(Data items)

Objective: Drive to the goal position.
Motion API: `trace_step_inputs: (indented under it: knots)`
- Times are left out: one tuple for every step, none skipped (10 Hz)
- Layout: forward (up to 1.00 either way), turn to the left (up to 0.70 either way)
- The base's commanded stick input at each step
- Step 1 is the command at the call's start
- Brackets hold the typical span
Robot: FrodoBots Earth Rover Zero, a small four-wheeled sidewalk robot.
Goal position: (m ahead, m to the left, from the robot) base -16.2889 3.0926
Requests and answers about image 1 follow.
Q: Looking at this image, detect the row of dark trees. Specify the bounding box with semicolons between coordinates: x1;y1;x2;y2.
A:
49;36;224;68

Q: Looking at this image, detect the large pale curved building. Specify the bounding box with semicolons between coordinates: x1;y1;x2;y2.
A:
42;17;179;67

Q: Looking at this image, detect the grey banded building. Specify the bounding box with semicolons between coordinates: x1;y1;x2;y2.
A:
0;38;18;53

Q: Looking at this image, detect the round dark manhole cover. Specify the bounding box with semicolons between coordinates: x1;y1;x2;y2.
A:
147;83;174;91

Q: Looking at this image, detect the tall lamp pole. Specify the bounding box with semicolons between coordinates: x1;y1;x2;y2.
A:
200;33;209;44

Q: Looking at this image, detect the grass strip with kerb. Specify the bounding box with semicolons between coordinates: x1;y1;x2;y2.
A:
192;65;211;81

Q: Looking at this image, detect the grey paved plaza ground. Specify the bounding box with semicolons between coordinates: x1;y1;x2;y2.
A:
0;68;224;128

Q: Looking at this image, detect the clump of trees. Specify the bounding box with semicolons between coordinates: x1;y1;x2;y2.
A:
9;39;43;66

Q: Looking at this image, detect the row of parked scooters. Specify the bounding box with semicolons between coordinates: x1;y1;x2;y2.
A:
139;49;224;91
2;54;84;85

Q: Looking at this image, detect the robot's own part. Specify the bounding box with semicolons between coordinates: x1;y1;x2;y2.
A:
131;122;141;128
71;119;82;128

▶ [EXERCISE REQUIREMENTS]:
Take the records above and write each one out again exactly.

▶ [SOLUTION TO THIS EXERCISE]:
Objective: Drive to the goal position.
Motion API: `trace_step_inputs: (indented under it: knots)`
- Times are left out: one tuple for every step, none skipped (10 Hz)
- Layout: forward (up to 1.00 either way), turn to the left (up to 0.70 either way)
- The base's commanded stick input at each step
- Step 1 is the command at the call's start
- Brackets hold the typical span
Robot: FrodoBots Earth Rover Zero, a small four-wheeled sidewalk robot.
Goal position: (m ahead, m to the left, from the robot) base -16.2889 3.0926
Requests and answers about image 1 follow.
Q: Looking at this image, detect the row of dark trees. Specify the bounding box with semicolons between coordinates: x1;y1;x2;y2.
A:
49;36;224;68

Q: Looking at this image, detect the large pale curved building. Specify the bounding box with semicolons between coordinates: x1;y1;x2;y2.
A:
42;17;179;67

Q: Looking at this image, detect the grey banded building. Specify the bounding box with semicolons between coordinates: x1;y1;x2;y2.
A:
0;38;18;53

Q: Looking at this image, detect the round dark manhole cover. Specify the bounding box with semicolons between coordinates: x1;y1;x2;y2.
A:
147;83;174;91

Q: Looking at this image, detect the tall lamp pole. Specify the bounding box with semicolons between coordinates: x1;y1;x2;y2.
A:
200;33;209;44

Q: Looking at this image, detect the grass strip with kerb. Specify the bounding box with semicolons between coordinates: x1;y1;x2;y2.
A:
192;65;211;81

Q: Looking at this image, detect the grey paved plaza ground. Specify the bounding box with semicolons between coordinates: x1;y1;x2;y2.
A:
0;68;224;128

Q: Looking at this image, detect the clump of trees. Specify the bounding box with semicolons between coordinates: x1;y1;x2;y2.
A:
9;39;43;66

Q: Looking at this image, detect the row of parked scooters. Specify the bounding box with semicolons between coordinates: x1;y1;x2;y2.
A:
139;49;224;91
2;54;84;85

Q: Looking at this image, detect the robot's own part. Specify the bounding box with semicolons between coordinates: x1;y1;x2;y2.
A:
131;122;141;128
71;119;82;128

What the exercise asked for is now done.